Next item is the knife from the cook in the kitchen. Through a series of events Blondie is having second thoughts as she is told to bring the portable stereo from the dance room into the kitchen so they can initiate Baby Doll’s mesmerizing dance. Again, just read that. The girls need to bring the stereo from the dance room into the kitchen so they can initiate Baby Doll’s mesmerizing dance. Really?

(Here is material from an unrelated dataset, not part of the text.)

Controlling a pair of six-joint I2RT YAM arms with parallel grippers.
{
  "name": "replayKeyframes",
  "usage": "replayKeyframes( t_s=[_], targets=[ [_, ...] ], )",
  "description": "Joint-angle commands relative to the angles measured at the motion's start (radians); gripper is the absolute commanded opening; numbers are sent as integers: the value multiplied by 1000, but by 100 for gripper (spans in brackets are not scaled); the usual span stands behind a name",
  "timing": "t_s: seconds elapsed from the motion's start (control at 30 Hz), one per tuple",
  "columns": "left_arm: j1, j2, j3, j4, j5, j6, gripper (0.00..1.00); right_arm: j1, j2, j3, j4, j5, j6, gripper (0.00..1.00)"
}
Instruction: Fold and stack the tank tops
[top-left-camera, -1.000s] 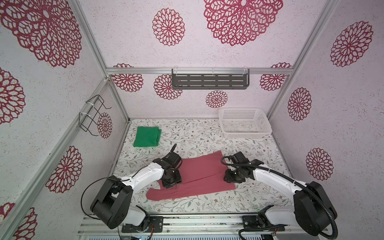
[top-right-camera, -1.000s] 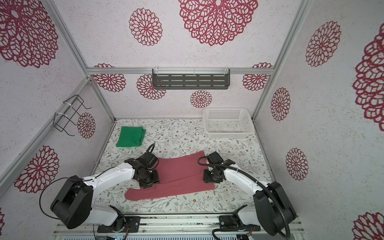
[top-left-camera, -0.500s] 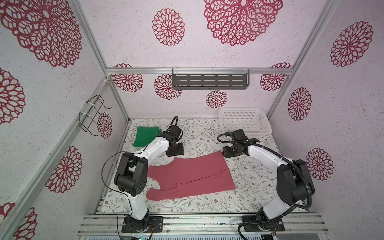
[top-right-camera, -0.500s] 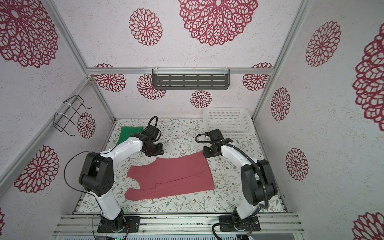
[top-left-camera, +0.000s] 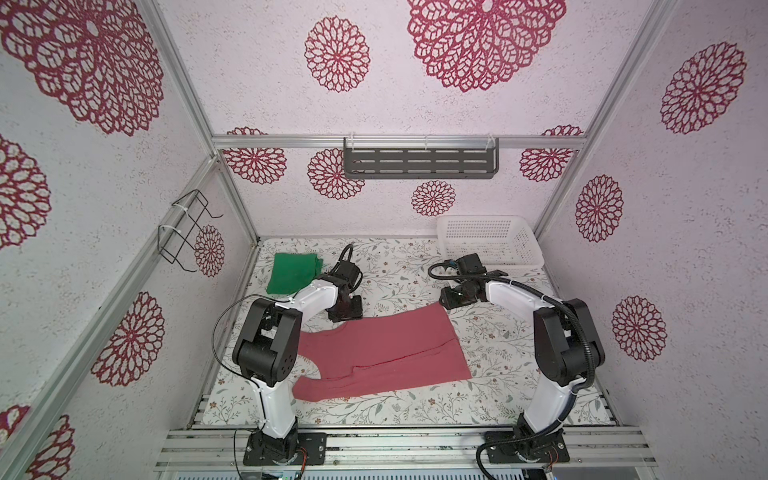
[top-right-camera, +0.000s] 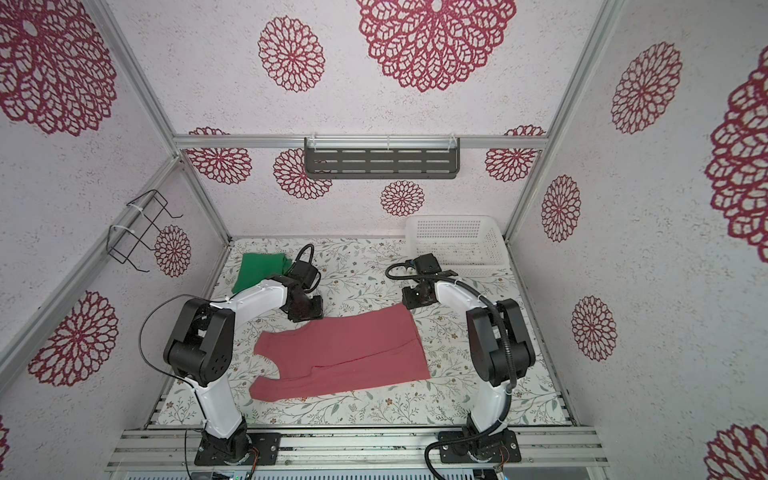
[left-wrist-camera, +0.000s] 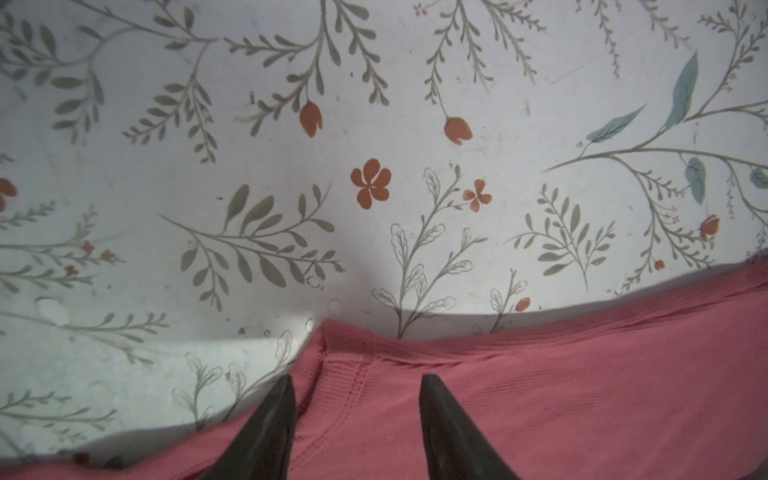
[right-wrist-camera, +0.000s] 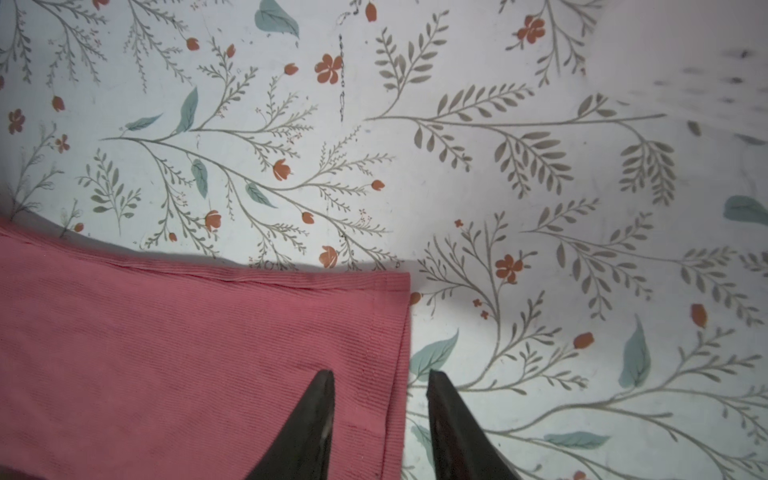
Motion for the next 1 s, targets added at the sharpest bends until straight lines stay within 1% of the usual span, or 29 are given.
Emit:
replayKeyframes(
  t_s=[0.0,0.2,0.23,0.47,0.53,0.63,0.77,0.87,0.97],
  targets=[
    [15,31,16,37,-11,28,51,-4,1,30,22,-21,-7,40],
    [17,67,28,61,9,29,45,-4,50,50,31,-9,-5,39],
    [17,105,33,61,11,28,43,-4,65,62,26,-13,-5,38],
    [17,120,36,65,20,26,35,-1,125,76,33,-52,-6,38],
    [17,126,43,62,23,29,34,3,139,78,33,-56,-6,37],
    [16,134,50,54,27,30,29,6,157,82,32,-54,-8,34],
    [14,127,50,44,17,34,20,6,161,77,37,-38,-12,28],
    [15,126,58,35,9,41,16,6,152,78,42,-33,-21,22],
    [14,132,77,23,4,48,10,5,144,80,43,-25,-34,10]
  ],
)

Anyway somehow Blondie’s internal conflict causes her to hesitate and collapses in the dance room and begins to cry against the wall. Madam Gorski hears her and asks her to tell what’s going on and says she can trust her. But Blue has been secretly listening and comes in an opportune time. Meanwhile in the kitchen the 4 remaining girls decide to continue with the operation despite Blondie being late. With past suspicions by Blue, Sweet Pea was against continuing on with the plan for escape but Sweet Pea is dedicated to Rocket who is her younger sister whom she always wants to protect. So imagine this scene…. the girls block off the kitchen doors by locking them with brooms, clear off the cutting table and then take the radio in the kitchen and begin to try to find a song Baby Doll can dance to. Baby Doll gets up on the cutting table and begins to swerve left and right. However before she goes into her dream world, we see that the wire on the radio is frayed and when clearing the cutting table, a bucket of potatoes had water in it has now been slipped and is now slowly creeping towards the exposed wire. So you just know something is about to go wrong.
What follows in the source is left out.